Kemarin, lagi-lagi KPK melakukan OTT, usai ketum PPP, pejabat BUMN, eh kini kemungkinan politikus Golkar dari DPR-RI. Belum ada rilis resmi memang, namun jika itu benar ada beberapa hal patut dilihat sebagai sebuah kesadaran bersama dalam konteks kampanye.
Siapapun orangnya, apapun partainya, dan di manapun afiliasi politiknya sangat mungkin terindikasi korupsi, kala politik beaya tinggi menjadi gaya hidup dan satu-satunya cara. Jadi tidak ada kaitan antara pemegang kekuasaan ataupun oposisi.
Jauh lebih mengerikan ketika yang kena OTT itu dari kubu oposisi, narasi yang akan nyaring adalah ah itu kepentingan kekuasaan demi pencitraan calonnya. Atau ah itu sih  kriminalisasi, atau yang lainnya dengan nada sama, mana mungkin kami oposisi memiliki akses seperti itu.
Lebih menakutkan lagi, dan memilih menonton valak atau the nun, dari  pada narasi pembubaran KPK jika pihak seberang pemerintah yang terkena OTT. Apa yang dilakukan KPK hingga kini pada jalur semestinya dan patut diapresiasi, didukung, dan lepaskan dari konteks kampanye.
Korupsi bukan soal kampanye dan persoalan politik, namun bahwa pelaku maling ini jelas tamak karena ekonomi beaya tinggi politik bangsa yang amburadul. Refleksi buat partai politik, bukan untuk KPK atau pemerintah semata-mata. Persoalan bangsa, tidak perlu dijadikan bahan kampanye siapapun, baik pemerintah apalagi oposisi yang setengah data semata di dalam menjadikan itu muatan kampanye.
Apa salah Jokowi?
Jelas tidak sepenuhnya demikian, nalarnya begini, memang perilaku korup baru kali ini terjadi?

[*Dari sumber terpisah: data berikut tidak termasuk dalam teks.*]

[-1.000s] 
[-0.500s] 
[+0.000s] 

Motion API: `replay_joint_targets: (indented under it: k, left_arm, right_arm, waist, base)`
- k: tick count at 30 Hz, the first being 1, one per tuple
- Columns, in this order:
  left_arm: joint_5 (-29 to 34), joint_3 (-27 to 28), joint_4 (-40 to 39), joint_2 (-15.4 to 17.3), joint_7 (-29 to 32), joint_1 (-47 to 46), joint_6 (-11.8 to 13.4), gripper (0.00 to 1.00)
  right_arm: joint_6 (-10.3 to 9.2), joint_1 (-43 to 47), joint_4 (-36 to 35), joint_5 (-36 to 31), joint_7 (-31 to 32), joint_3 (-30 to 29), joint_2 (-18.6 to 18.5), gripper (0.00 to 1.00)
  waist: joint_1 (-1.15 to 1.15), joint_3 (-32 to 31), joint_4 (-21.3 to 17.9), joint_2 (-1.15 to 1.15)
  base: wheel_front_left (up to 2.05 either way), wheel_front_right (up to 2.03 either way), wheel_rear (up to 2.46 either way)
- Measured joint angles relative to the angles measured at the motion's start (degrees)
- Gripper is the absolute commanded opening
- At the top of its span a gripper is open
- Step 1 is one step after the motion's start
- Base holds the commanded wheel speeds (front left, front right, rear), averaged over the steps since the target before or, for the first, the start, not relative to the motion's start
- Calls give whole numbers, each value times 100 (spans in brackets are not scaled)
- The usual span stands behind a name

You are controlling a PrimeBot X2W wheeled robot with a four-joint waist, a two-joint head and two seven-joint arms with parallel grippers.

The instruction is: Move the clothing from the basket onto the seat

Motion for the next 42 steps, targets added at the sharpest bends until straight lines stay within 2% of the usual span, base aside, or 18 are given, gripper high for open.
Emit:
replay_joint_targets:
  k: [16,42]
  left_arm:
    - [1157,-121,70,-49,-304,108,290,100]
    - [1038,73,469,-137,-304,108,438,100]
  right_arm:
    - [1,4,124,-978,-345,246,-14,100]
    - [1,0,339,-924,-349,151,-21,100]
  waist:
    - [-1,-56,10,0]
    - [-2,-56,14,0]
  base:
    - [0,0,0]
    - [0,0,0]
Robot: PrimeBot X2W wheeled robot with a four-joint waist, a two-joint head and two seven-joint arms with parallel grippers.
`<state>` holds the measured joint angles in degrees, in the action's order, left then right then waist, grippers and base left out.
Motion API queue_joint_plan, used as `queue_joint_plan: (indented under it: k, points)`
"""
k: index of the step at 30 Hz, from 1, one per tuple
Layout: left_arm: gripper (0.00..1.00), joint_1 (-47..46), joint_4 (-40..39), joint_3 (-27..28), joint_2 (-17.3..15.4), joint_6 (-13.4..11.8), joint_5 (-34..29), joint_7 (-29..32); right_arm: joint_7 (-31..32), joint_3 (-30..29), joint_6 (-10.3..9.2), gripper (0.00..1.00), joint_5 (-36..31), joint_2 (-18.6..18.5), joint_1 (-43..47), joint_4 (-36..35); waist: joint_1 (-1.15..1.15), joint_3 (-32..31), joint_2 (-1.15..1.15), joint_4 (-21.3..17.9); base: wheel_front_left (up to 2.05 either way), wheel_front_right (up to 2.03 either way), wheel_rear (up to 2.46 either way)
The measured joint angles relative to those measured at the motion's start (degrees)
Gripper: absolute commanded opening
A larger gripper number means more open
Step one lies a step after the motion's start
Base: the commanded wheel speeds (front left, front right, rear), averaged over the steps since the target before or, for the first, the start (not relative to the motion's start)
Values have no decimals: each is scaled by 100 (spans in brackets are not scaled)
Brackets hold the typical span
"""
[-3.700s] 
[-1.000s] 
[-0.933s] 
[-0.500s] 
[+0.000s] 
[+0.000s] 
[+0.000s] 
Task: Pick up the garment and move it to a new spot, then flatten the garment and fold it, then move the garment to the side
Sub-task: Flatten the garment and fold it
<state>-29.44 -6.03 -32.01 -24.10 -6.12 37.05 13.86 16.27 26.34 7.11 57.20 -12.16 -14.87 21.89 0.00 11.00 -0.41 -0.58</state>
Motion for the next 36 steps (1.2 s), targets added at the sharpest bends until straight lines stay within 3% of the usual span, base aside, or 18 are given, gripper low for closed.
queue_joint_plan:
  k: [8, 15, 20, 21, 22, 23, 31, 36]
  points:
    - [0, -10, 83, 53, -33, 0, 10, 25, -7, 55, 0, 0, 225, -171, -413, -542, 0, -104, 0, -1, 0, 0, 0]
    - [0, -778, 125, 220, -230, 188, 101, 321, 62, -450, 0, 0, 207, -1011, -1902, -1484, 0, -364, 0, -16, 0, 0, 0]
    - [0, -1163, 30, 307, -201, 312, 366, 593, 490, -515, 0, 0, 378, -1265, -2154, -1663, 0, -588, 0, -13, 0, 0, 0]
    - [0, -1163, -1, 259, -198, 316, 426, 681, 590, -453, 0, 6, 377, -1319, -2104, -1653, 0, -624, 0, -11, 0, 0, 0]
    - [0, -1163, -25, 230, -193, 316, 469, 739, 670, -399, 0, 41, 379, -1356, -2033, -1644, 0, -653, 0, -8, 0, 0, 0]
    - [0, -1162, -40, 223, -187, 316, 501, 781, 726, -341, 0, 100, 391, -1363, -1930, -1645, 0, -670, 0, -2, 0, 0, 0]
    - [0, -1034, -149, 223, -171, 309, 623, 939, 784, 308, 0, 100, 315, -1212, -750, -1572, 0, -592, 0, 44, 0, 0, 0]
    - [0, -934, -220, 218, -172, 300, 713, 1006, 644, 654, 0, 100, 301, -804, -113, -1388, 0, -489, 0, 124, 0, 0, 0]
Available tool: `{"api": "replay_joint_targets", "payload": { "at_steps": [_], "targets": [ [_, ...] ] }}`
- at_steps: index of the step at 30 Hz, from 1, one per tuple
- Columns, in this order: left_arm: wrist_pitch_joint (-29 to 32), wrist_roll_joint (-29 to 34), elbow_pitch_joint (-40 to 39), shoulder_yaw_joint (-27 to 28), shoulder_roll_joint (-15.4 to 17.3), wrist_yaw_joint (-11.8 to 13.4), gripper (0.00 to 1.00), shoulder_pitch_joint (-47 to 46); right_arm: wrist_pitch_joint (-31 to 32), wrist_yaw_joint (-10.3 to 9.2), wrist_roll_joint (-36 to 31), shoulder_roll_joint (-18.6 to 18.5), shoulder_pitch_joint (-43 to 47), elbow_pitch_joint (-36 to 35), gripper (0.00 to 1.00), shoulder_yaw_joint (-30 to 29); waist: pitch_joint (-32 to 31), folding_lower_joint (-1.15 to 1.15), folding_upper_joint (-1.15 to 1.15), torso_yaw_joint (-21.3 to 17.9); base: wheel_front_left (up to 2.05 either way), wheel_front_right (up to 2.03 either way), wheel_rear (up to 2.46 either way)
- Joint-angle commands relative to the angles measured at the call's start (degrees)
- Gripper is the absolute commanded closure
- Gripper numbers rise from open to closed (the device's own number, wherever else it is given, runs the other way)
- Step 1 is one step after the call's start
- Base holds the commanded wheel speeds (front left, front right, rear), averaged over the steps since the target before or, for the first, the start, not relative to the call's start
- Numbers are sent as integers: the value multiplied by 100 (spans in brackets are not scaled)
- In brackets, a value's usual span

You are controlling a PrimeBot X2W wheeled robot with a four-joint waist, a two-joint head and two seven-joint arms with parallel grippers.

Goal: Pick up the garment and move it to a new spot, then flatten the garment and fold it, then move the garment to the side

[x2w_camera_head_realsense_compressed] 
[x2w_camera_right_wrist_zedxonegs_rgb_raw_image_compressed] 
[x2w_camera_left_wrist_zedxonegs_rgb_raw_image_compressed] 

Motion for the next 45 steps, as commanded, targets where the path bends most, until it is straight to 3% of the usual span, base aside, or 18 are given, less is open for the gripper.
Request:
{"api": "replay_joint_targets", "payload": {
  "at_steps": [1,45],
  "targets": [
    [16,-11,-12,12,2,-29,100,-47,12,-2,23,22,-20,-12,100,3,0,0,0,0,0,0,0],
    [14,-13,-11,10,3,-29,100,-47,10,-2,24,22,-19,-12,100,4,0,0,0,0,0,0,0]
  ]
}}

Semasa pemerintahan sebelum Jokowi, belum ada korupsi nah itu baru boleh salah Jokowi. Toh perilaku tamak, korup, dan tidak kenal batas kepentingan lagi. Nyatanya korupsi merajalela sejak lama.
Apakah tidak ada peran pemerintah untuk mengurangi itu? Jelas ada. Bagaimana KPK suah bekerja keras, OTT di mana-mana, dan malah dituding tebang pilih, ide membubarkan segala, itu upaya baik, banyak, dan tidak kenal lelah, begitu saja nyinyir dan nyinyir masih terdengar.
Yang tertangkap adalah pendukung pemerintah, kemudian pemerintah abai akan itu, ah tidak juga, jadi begini, apakah kalah ada anak yang nakal, kemudian bapaknya sepenuhnya salah dan tidak peduli akan itu. Bisa saja, namun perlu dilihat juga perilaku dan rekam jejaknya selama ini.
Berbeda jika yang terkangkap itu adalah sanak-kerabat, anak, keponakan, atau besan dari Jokowi, bolehlah kalau itu yang terjadi. Bayangkan pemerintahan sebelumnya itu ada besan, menteri aktif dan bagian inti partai yang bersangkutan. Salahkan dengan masif sekalipun karena dugaan ke sana sangat mungkin karena potensi aliran dana ada ke sana.
Sikap dan pilihan kesederhanaan jauh dari perilaku Jokowi selama ini. Â Malah cenderung dinyinyiri kalau Jokowi pencitraan, menyulitkan paspamres, dan sejenisnya itu. Kan aneh ketika korupsi untuk gaya hidup mewah dihujat, pun presiden melakukan gaya hidup sederhana dinyinyiri juga, juk karepmu ki apa, Ndhes?